Which lines of the listing hold the string "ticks"? Copy those lines.

- Data excerpt -
------------
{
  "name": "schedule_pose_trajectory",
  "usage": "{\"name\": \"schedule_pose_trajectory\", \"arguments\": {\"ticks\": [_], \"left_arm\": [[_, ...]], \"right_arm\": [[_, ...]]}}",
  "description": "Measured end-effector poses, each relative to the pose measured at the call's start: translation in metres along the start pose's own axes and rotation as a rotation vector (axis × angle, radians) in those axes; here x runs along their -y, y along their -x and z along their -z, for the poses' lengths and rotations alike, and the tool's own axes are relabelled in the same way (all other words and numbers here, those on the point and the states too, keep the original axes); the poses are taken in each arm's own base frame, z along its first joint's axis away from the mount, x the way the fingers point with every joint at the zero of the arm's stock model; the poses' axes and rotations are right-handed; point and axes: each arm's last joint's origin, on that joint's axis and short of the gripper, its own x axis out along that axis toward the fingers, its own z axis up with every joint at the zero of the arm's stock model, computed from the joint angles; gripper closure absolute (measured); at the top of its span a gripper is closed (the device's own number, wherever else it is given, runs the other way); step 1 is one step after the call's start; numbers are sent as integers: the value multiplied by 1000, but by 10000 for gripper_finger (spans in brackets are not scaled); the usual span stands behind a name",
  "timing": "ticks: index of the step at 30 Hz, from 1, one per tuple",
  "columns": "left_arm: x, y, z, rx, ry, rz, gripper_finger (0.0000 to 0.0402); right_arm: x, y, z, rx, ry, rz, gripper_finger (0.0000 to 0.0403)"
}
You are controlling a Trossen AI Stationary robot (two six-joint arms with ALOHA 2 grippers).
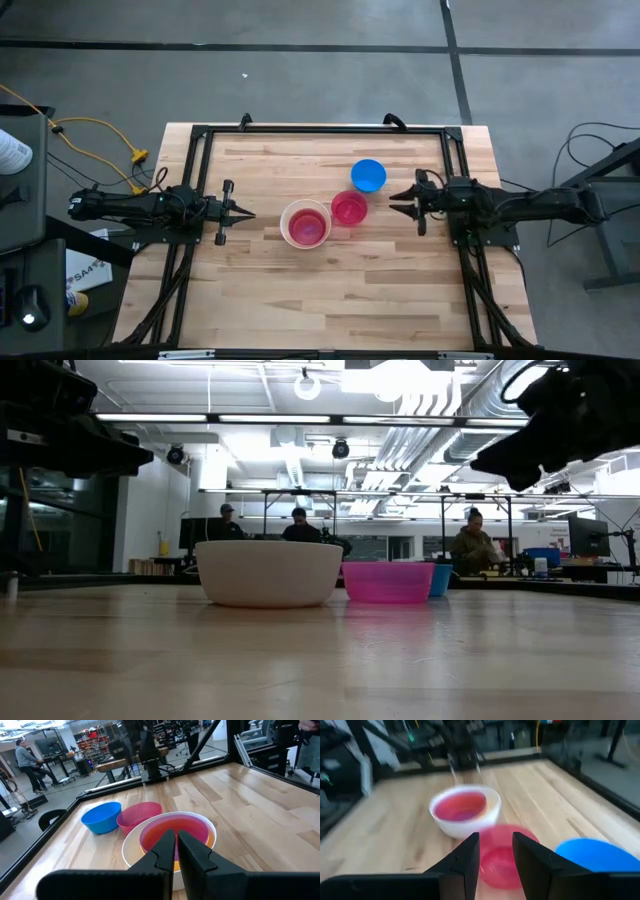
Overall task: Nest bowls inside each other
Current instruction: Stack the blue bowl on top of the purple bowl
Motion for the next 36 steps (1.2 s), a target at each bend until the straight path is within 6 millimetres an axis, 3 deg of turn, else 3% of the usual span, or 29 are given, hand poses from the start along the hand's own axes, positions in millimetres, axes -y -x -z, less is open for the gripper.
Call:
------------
- Answer space -
  "usage": "{\"name\": \"schedule_pose_trajectory\", \"arguments\": {\"ticks\": [_], \"left_arm\": [[_, ...]], \"right_arm\": [[_, ...]]}}",
  "timing": "ticks: index of the step at 30 Hz, from 1, one per tuple",

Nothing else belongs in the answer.